# Another Haggard Faucet



## Logtec (Jun 3, 2018)

Come on, who has this crap?
They’re both leaking, I told the customer, I wouldn’t try to fix them, she fought me in that.. replace or nothing.


----------



## ShtRnsdownhill (Jan 13, 2016)

MONGO...if those are brass good money at the scrap yard...lol


----------



## Tango (Jan 13, 2018)

I'd tell her I'll try to fix it but the clock keeps on ticking. 

They can spend as much as they want! :biggrin:


----------



## Tango (Jan 13, 2018)

Those are really witche's faucet, looks like what you'd see like in the creepy movie Suspiria

Click on the link if you dare the faucet!


https://thenextpictureshow.tumblr.c...art-1-of-our-suspirianeon-demon-discussionnow

.


----------



## ShtRnsdownhill (Jan 13, 2016)

the Addams Family......


----------



## CT-18 (Jun 27, 2016)

Were you at Scarfaces house. Man those things are crazy.


----------



## Alan (Jun 18, 2008)

Dude! The wings on that tub spout look like an extreme safety hazard.

People who put ugly #%$^ like this in their house usually have $$$$. I'd spend days trying to fix it if we had an agreement to pay me hourly for researching the parts.


----------



## Tango (Jan 13, 2018)

Alan said:


> Dude! The wings on that tub spout look like an extreme safety hazard.
> 
> People who put ugly #%$^ like this in their house usually have $$$$. I'd spend days trying to fix it if we had an agreement to pay me hourly for researching the parts.



They have the money but don't want to spend it. look at all the granite countertop calls I get. They all expect me to go there within the hour and do the repipe in exchange for a coffee. Oh yeah A few have said fittings only costs 50 cents and were angry for 20 items that I charged with markup.


----------



## Debo22 (Feb 15, 2015)

I’ve posted this one before. Same style.


----------



## chonkie (Jul 31, 2014)

This has been in my truck for a month now, took this from a remodel we are doing. Went to unhook everything and cap off stuff. I now am in possession of two of these ugly [email protected] What Phylrich was thinking when they made it and what people were thinking when they bought it is beyond me. Pretty expensive stuff back in the day.

Hood ornament anyone? :vs_laugh:


----------



## ShtRnsdownhill (Jan 13, 2016)

chonkie said:


> This has been in my truck for a month now, took this from a remodel we are doing. Went to unhook everything and cap off stuff. I now am in possession of two of these ugly [email protected] What Phylrich was thinking when they made it and what people were thinking when they bought it is beyond me. Pretty expensive stuff back in the day.
> 
> Hood ornament anyone? :vs_laugh:


I bet it goes for a pretty penny on ebay..those people that go period correct on everything in the house will spend the $$ to get what they want...


----------



## chonkie (Jul 31, 2014)

Eh, i was thinking of something crafty to do with it. Selling it on any site like ebay or craigslist would be a hassle for me that I would rather not deal with. Then again, maybe if i could get an outrageous amount ... hmm.
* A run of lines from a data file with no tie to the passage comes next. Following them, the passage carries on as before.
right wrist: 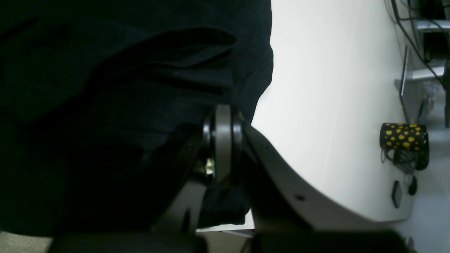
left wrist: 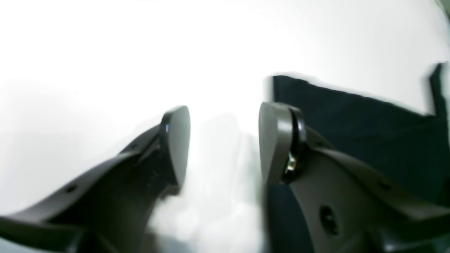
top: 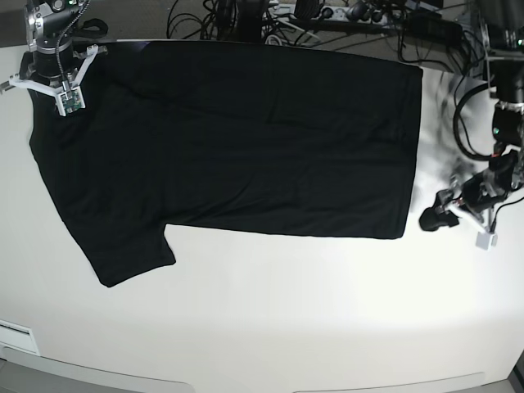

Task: Fold the T-shirt properly
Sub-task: 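Move both grippers to the shirt's hem corners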

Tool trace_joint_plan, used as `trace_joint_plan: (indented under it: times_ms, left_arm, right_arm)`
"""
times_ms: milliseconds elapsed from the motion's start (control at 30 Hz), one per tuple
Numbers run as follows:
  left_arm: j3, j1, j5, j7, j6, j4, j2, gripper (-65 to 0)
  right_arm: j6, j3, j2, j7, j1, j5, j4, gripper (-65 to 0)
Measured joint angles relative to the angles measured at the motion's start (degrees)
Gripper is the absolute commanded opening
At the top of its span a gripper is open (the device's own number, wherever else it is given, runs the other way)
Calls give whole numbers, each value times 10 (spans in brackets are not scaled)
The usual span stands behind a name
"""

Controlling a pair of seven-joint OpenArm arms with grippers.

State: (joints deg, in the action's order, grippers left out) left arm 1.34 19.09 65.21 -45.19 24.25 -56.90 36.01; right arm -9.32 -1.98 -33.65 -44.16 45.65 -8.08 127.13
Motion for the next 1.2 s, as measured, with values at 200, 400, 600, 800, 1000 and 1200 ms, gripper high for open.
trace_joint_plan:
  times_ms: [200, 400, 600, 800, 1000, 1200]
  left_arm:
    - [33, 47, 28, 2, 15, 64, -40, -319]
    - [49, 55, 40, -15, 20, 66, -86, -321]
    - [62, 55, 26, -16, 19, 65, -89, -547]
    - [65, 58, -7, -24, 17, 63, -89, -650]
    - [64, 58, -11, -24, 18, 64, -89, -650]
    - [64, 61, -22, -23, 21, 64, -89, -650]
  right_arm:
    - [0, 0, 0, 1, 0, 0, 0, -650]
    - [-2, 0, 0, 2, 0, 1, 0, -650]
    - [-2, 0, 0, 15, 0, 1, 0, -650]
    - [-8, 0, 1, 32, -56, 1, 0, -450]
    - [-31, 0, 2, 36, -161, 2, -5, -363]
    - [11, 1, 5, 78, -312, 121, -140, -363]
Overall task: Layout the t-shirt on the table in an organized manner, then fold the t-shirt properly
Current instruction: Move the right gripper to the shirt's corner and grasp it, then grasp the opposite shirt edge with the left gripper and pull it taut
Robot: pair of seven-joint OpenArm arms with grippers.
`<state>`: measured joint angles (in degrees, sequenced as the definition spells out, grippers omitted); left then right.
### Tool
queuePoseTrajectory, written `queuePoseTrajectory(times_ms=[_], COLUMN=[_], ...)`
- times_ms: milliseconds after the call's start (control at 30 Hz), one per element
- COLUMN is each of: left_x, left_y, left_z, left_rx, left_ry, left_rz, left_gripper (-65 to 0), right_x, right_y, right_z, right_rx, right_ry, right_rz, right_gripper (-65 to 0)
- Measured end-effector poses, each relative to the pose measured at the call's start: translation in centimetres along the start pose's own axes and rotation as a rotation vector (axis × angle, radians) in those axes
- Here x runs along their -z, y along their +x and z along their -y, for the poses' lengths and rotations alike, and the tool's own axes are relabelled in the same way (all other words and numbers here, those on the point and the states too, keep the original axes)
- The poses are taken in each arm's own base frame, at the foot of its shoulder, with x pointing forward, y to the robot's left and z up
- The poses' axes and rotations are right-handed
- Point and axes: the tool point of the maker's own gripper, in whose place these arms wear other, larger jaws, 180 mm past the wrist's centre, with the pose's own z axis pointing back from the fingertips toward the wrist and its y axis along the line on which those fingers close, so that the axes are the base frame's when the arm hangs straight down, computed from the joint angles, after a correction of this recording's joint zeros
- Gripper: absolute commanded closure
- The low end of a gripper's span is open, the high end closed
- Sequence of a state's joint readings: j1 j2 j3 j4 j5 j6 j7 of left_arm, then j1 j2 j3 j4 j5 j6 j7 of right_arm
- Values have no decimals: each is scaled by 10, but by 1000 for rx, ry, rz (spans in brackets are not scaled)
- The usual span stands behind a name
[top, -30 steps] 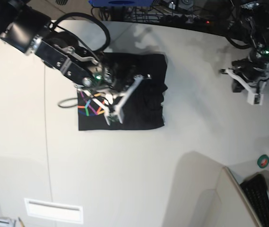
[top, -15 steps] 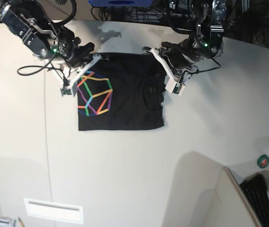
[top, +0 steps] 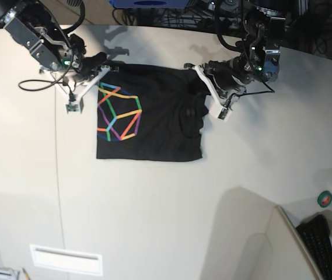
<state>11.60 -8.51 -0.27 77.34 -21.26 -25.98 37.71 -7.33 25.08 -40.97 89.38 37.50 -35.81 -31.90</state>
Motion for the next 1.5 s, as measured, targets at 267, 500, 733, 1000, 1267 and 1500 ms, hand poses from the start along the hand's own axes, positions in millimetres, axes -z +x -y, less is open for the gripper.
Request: queuePoseTrajectory(times_ms=[267,500,733,1000,1267,1500], left_x=[-3,-3,-3,-12,-26,-59], left_y=[-1,-1,-2,1,-3,55], left_z=[-6,-6,-10,-20,-30,-1], left_rx=[6,6,8,50,104,218], left_ry=[16,16,15,31,109,108], left_rz=[0,0,-5,-16,-77,30], left_gripper=[0,0,0,0,0,0], right_x=[-49,-13,7,10,6,-44], right_y=[37,10,-4,6,11,29], right_z=[-60,-72,-48,-16,-7,-54], right_rx=[11,-8,-39,-69,-71,-66], right_ry=[194,155,95,42,5,177], right_rz=[142,36,0,17,26,113], right_gripper=[0,0,0,0,0,0])
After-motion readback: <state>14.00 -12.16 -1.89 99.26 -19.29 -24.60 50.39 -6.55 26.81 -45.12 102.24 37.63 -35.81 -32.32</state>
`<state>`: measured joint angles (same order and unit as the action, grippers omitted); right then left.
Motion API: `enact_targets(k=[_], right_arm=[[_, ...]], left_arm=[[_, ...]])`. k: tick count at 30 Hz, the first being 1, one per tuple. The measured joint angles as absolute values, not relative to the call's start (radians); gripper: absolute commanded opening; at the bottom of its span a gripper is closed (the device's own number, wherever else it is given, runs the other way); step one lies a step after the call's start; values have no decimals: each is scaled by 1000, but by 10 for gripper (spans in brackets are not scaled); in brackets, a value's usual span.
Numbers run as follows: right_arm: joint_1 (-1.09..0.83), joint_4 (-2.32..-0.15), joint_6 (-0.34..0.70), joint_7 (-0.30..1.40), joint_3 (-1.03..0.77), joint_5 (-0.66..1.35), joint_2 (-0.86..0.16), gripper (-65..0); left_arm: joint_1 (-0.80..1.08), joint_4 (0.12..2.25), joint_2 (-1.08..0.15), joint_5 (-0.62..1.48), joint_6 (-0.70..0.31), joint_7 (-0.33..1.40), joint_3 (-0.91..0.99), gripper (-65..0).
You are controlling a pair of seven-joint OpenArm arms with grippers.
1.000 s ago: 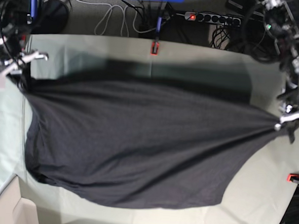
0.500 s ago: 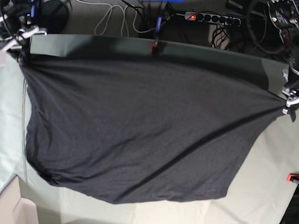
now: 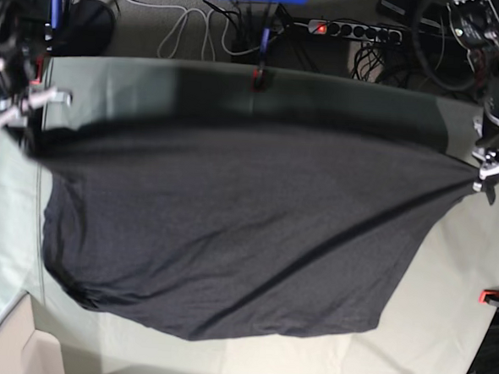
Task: Layout the t-shirt on the table in an organized manner, then fold the t-shirt properly
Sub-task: 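Lay the shirt back down with both grippers and pull it flat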
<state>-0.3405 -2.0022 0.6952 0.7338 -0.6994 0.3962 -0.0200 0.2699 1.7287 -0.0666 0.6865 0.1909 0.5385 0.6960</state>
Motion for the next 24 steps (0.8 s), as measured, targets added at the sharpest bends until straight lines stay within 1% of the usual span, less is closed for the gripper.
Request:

The first one I got a few years ago and Redwood had a customer that might have been interested but nothing ever came of that.


----------



## ShtRnsdownhill (Jan 13, 2016)

chonkie said:


> Eh, i was thinking of something crafty to do with it. Selling it on any site like ebay or craigslist would be a hassle for me that I would rather not deal with. Then again, maybe if i could get an outrageous amount ... hmm.
> 
> The first one I got a few years ago and Redwood had a customer that might have been interested but nothing ever came of that.



this thing is going for $250.00.. https://www.ebay.com/itm/PHYLRICH-D...157720?hash=item25e1af6318:g:aJkAAOSwmiZZ1yUN


----------



## Alan (Jun 18, 2008)

Tango said:


> They have the money but don't want to spend it. look at all the granite countertop calls I get. They all expect me to go there within the hour and do the repipe in exchange for a coffee. Oh yeah A few have said fittings only costs 50 cents and were angry for 20 items that I charged with markup.
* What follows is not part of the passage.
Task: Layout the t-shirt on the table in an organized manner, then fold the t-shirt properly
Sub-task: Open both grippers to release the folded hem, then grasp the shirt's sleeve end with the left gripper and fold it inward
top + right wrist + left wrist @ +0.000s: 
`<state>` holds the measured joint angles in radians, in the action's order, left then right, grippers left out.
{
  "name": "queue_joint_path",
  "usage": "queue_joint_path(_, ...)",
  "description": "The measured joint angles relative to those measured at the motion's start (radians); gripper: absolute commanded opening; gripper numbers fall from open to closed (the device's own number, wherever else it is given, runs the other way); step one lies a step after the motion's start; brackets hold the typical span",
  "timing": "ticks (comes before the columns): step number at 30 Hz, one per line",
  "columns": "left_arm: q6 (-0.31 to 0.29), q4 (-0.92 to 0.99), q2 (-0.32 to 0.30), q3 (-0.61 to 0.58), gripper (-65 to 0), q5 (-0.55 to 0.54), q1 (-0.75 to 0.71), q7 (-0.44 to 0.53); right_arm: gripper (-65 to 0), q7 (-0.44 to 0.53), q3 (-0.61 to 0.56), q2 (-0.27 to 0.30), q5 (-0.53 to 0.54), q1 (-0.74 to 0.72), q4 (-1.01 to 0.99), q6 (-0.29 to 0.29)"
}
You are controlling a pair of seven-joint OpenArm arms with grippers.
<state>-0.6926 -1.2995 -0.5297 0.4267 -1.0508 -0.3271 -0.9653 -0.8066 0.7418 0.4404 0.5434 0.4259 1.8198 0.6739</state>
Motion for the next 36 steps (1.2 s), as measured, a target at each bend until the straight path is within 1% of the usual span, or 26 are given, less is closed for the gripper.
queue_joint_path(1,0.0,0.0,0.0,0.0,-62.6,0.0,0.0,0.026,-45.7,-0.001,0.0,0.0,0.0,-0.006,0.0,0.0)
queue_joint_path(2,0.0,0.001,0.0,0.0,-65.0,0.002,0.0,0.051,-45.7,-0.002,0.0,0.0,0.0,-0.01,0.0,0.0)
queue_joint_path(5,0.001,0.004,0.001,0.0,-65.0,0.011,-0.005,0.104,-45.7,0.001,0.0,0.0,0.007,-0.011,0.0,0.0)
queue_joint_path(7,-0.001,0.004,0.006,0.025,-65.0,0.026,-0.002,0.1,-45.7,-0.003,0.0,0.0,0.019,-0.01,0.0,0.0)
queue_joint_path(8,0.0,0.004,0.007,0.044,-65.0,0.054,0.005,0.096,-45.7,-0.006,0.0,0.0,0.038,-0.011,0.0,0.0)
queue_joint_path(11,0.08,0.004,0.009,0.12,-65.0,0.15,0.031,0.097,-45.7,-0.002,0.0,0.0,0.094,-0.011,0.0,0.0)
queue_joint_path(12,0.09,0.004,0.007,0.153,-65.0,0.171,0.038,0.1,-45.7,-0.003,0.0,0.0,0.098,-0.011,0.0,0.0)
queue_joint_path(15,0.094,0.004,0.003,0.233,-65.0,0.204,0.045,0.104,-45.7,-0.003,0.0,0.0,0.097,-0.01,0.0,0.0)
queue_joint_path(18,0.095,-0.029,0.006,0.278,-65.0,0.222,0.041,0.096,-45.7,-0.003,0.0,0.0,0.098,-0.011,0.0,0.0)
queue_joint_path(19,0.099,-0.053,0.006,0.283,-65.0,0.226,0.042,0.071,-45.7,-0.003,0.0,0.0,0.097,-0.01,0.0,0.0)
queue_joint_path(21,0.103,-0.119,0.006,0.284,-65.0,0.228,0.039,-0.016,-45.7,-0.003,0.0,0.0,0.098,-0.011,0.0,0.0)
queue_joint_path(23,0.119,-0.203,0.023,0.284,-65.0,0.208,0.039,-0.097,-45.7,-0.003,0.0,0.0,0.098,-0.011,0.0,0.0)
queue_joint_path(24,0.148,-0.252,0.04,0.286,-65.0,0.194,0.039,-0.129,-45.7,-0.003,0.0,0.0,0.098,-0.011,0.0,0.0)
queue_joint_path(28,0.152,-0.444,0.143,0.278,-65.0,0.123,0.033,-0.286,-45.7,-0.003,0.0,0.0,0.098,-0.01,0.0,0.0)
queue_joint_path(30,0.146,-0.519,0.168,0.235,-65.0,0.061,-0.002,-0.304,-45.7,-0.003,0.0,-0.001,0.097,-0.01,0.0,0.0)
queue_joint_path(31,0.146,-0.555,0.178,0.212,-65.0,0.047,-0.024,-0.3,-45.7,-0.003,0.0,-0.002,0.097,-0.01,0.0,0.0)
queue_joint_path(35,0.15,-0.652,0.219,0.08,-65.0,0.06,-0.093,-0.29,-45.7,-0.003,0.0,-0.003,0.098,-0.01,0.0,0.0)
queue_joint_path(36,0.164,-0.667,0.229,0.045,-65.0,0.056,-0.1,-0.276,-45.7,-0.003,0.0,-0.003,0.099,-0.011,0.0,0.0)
Remember what I said about choices?

I can use my stuff at my prices

OR

Make a list for you, hand you the list, and then standby on the clock waiting for you to return with the proper stuff so that I can fix your plumbing problems. 
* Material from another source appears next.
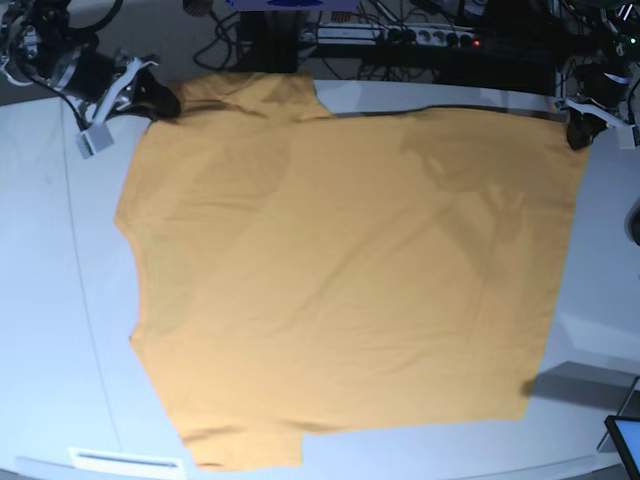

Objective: Fold the T-shirt properly
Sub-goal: 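Lift both shoulder corners and pull the shirt toward the robot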

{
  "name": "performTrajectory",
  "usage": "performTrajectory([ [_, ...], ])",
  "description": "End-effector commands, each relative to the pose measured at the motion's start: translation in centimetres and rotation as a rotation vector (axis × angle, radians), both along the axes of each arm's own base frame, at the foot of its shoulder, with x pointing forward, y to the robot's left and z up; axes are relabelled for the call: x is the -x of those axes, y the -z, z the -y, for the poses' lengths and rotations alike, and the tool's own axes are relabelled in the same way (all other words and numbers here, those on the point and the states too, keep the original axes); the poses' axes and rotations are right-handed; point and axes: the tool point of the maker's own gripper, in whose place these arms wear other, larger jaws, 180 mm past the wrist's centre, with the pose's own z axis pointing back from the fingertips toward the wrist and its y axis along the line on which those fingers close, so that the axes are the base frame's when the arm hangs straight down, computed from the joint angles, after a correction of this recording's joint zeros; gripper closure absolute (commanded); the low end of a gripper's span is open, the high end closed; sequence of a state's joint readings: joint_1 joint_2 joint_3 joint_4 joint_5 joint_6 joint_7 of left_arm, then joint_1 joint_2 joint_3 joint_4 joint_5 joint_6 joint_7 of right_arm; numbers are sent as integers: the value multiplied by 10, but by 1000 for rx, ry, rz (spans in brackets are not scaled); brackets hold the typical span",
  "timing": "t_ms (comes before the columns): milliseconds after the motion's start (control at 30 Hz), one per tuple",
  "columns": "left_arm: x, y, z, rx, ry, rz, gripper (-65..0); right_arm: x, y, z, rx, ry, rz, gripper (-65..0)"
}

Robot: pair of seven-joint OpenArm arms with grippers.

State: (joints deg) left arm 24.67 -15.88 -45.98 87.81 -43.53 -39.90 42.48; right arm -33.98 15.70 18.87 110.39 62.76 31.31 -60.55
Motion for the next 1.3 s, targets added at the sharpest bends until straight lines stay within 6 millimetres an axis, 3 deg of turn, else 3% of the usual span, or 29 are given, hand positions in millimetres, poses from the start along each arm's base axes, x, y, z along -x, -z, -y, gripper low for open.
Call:
performTrajectory([
  [0,-7,-18,-5,-35,17,42,0,-6,-10,2,-8,13,29,-3],
  [67,-7,-18,-4,-39,22,29,0,-9,-11,3,-9,35,21,-3],
  [433,9,-54,-43,-126,-87,74,0,-37,-30,10,30,3,111,-3],
  [700,9,-56,-46,-134,-91,77,0,-62,-43,15,87,-59,163,-3],
  [1267,-30,-88,-51,-170,-71,168,0,-106,-71,15,146,-117,256,-3],
])
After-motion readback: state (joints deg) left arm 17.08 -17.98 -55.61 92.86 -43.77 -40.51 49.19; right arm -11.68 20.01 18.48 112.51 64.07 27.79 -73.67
I can't imagine anything being so astronomically priced that people would be willing to go for option B.


----------



## ShtRnsdownhill (Jan 13, 2016)

Debo22 said:


> I’ve posted this one before. Same style.


on ebay thats going for almost $450.00 used.. https://www.ebay.com/itm/Vintage-Pr...674563?hash=item36396cefc3:g:ARUAAOSwuNFbdNVp


----------



## Debo22 (Feb 15, 2015)

ShtRnsdownhill said:


> on ebay thats going for almost $450.00 used.. https://www.ebay.com/itm/Vintage-Pr...674563?hash=item36396cefc3:g:ARUAAOSwuNFbdNVp


That faucet is still in use at a rental property I work at. They won’t get rid of it until it fails.


----------



## chonkie (Jul 31, 2014)

Well I might have to dig to see if I grabbed the valves and their accessories cause I can't remember if I did. They were reeeeal nasty if I remember correctly and I ended up messing one of them up with some plier marks.


----------



## chonkie (Jul 31, 2014)

Found the pics I took of them. I do remember removal of the trim being a beeeyotch because of the funk. The lavs were the worst part to dismantle.


----------



## Logtec (Jun 3, 2018)

Nice to see most of us have seen these hideous faucets.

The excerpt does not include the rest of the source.